TASK DETAILS: The output should consist solely of the line containing "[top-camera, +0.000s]" and the lines that follow it through the end of the data below.

Stored items from a collection:
====================

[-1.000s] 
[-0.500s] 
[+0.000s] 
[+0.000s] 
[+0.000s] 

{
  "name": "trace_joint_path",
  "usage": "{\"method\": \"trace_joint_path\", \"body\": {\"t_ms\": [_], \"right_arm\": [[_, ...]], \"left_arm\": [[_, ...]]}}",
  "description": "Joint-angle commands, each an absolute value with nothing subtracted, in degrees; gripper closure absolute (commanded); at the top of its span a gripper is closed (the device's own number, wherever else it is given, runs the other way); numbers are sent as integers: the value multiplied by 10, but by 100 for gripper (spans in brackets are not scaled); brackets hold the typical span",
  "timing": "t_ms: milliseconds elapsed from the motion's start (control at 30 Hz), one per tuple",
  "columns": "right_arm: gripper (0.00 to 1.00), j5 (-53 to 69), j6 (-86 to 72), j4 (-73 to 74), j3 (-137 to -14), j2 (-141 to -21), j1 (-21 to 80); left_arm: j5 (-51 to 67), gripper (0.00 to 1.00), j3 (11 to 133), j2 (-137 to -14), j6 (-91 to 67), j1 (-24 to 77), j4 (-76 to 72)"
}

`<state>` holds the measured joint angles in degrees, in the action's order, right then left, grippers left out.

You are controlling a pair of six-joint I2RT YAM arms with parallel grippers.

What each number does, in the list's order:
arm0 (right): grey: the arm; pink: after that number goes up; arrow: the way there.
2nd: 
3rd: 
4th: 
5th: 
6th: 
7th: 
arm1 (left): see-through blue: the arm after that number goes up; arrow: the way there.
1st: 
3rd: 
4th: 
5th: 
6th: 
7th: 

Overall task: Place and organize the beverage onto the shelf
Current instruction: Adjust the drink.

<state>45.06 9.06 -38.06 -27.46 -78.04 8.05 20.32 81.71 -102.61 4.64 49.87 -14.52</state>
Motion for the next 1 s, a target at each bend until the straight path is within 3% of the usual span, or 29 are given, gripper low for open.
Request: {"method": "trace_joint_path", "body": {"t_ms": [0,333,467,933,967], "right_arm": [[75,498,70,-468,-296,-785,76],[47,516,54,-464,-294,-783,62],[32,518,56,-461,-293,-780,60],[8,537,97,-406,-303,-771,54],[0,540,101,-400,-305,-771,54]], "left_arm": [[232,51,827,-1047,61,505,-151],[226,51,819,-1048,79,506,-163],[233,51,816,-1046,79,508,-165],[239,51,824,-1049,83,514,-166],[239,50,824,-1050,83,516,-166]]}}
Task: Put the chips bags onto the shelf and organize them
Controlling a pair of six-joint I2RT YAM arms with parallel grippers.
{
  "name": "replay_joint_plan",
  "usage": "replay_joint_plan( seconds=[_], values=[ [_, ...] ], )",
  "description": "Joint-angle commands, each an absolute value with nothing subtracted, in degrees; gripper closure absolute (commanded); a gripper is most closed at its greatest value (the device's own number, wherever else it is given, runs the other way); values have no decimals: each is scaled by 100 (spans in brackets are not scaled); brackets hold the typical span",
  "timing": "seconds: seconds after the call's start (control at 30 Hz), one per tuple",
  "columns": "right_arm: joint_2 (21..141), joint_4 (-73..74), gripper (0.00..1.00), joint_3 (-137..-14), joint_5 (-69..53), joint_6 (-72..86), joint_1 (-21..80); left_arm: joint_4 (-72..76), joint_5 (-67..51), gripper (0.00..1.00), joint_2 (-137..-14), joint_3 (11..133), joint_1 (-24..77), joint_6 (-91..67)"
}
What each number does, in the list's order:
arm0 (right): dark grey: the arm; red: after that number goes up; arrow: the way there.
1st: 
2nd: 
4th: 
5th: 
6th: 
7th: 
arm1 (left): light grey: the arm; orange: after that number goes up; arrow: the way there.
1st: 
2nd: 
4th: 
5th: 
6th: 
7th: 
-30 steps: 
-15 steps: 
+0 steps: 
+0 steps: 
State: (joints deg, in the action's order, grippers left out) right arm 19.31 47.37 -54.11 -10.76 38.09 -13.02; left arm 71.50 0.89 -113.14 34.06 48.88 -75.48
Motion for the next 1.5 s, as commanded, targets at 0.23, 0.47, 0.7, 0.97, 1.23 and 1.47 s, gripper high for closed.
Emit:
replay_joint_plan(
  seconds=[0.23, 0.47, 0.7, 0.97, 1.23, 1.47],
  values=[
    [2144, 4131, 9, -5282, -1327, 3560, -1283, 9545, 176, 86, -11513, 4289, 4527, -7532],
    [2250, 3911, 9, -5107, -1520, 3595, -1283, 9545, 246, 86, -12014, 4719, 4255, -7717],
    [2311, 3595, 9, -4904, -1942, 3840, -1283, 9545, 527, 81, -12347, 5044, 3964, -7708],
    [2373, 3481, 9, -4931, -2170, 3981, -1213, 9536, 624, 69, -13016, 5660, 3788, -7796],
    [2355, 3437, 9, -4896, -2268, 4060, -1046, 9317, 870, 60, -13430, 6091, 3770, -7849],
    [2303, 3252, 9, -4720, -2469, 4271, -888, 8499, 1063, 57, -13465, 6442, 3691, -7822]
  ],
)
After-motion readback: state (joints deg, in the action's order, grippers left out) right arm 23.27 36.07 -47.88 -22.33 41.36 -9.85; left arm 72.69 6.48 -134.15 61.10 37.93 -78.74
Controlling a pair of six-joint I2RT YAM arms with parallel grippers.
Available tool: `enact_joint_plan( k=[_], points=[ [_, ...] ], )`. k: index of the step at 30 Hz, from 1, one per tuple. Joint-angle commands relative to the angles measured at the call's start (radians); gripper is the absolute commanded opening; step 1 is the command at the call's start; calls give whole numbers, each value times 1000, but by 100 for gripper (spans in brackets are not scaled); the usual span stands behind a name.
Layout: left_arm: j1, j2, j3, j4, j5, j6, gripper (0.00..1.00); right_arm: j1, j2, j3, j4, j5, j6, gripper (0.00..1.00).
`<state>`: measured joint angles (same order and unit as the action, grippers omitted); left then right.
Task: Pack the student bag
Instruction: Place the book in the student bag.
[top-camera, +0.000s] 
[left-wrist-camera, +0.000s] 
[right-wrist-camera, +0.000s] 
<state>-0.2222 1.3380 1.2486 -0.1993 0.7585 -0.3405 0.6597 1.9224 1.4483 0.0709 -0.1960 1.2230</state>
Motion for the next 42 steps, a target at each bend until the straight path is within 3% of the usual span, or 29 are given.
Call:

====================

WRITTEN RESPONSE:
[top-camera, +0.000s] 
[left-wrist-camera, +0.000s] 
[right-wrist-camera, +0.000s] 
<state>-0.2222 1.3380 1.2486 -0.1993 0.7585 -0.3405 0.6597 1.9224 1.4483 0.0709 -0.1960 1.2230</state>
Motion for the next 42 steps, a target at each bend until the straight path is within 3% of the usual span, or 29 are given.
Call:

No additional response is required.